What the task requires: State, as one number, how many lines in these records hold "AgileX".

Given information START

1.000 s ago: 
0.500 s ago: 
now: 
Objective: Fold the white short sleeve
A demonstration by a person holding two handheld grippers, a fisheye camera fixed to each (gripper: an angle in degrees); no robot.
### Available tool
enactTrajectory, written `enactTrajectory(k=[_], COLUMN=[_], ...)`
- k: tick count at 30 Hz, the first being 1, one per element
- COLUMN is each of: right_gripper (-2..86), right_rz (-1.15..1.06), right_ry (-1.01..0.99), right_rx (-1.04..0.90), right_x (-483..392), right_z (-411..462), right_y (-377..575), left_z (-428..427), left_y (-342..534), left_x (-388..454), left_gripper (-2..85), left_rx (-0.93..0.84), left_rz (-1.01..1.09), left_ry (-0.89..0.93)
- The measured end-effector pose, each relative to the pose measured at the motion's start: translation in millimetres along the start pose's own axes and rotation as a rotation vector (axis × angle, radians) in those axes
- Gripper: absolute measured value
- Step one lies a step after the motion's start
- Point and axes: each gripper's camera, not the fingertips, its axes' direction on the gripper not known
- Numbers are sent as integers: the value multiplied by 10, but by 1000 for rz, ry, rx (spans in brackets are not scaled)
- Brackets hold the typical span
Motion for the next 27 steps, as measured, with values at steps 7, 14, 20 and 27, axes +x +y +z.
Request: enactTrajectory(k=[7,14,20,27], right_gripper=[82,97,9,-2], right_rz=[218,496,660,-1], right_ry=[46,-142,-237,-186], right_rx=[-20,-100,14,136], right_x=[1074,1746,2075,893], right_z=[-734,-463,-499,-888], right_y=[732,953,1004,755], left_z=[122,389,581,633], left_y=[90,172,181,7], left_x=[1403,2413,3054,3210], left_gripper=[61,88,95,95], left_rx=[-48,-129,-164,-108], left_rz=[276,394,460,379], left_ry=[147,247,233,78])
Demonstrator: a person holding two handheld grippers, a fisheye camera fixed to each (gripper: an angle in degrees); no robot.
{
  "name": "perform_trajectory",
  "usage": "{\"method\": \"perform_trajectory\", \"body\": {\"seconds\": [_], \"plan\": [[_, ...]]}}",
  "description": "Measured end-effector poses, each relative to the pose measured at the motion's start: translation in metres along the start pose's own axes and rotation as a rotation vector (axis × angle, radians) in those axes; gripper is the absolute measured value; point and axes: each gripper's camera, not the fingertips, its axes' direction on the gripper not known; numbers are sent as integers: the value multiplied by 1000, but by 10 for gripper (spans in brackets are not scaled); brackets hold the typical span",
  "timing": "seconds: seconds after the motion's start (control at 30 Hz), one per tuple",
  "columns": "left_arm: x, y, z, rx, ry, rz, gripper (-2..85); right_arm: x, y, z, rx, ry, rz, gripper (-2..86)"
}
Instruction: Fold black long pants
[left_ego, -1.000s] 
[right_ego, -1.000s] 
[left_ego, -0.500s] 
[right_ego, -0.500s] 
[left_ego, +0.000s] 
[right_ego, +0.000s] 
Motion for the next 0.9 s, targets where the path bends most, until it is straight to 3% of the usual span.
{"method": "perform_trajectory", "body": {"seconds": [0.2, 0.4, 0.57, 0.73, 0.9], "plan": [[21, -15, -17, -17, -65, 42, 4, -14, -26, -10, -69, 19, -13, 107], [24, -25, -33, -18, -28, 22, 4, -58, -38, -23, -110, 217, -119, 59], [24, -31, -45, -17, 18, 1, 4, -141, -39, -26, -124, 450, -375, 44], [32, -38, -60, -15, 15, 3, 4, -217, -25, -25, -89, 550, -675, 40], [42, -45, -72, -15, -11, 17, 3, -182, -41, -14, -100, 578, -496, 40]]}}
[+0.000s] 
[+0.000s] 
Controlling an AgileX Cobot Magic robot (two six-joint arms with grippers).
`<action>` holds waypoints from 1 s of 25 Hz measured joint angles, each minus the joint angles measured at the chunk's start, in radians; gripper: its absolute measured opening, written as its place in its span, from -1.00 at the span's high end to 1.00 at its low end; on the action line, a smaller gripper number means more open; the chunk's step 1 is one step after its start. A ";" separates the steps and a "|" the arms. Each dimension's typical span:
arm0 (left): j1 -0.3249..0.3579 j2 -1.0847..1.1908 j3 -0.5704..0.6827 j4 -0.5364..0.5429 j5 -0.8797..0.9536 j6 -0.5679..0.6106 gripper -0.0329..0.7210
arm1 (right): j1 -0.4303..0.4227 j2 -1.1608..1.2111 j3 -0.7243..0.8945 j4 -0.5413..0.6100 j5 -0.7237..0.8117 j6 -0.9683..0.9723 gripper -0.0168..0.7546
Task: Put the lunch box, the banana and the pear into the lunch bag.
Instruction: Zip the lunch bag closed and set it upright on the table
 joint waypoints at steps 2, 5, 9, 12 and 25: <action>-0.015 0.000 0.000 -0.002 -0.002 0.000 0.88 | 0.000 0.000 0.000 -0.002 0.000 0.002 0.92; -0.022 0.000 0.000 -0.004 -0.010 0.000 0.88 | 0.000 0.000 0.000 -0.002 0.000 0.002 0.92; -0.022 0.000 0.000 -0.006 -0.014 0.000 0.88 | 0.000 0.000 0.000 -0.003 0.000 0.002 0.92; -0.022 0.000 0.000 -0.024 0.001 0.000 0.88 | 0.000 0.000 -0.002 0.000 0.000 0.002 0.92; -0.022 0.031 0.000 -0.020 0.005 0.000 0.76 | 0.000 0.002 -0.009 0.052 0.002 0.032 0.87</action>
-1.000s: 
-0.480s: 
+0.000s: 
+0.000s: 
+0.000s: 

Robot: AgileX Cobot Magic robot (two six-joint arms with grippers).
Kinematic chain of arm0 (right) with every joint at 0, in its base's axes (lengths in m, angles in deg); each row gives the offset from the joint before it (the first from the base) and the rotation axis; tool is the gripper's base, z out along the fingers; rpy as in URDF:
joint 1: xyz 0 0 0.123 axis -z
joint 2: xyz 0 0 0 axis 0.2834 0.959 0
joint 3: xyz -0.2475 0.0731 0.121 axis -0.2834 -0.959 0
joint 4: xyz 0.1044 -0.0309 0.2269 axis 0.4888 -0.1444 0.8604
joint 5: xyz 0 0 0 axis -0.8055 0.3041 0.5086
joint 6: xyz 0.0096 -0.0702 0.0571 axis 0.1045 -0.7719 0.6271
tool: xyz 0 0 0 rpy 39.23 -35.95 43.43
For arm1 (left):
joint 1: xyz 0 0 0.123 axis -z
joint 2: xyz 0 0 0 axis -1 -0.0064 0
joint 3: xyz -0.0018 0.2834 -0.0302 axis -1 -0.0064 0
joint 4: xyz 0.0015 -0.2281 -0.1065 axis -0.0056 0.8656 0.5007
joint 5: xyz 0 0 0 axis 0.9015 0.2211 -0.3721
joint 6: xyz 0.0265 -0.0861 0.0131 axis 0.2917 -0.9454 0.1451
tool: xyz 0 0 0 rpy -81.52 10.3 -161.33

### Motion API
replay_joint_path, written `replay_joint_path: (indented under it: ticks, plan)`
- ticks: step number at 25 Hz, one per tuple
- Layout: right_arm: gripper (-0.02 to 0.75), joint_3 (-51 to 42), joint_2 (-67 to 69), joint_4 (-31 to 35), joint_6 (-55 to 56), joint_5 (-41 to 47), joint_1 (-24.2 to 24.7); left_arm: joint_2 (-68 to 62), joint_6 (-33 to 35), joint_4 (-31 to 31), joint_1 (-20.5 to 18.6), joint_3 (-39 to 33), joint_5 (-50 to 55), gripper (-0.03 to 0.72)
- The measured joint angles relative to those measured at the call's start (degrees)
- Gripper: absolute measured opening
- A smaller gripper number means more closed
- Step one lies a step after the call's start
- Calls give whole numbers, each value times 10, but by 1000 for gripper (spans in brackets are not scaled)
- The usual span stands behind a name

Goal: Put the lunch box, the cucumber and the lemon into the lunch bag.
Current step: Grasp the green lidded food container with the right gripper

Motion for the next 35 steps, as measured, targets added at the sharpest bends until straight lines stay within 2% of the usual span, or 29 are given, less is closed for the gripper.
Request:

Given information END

Exercise result: 2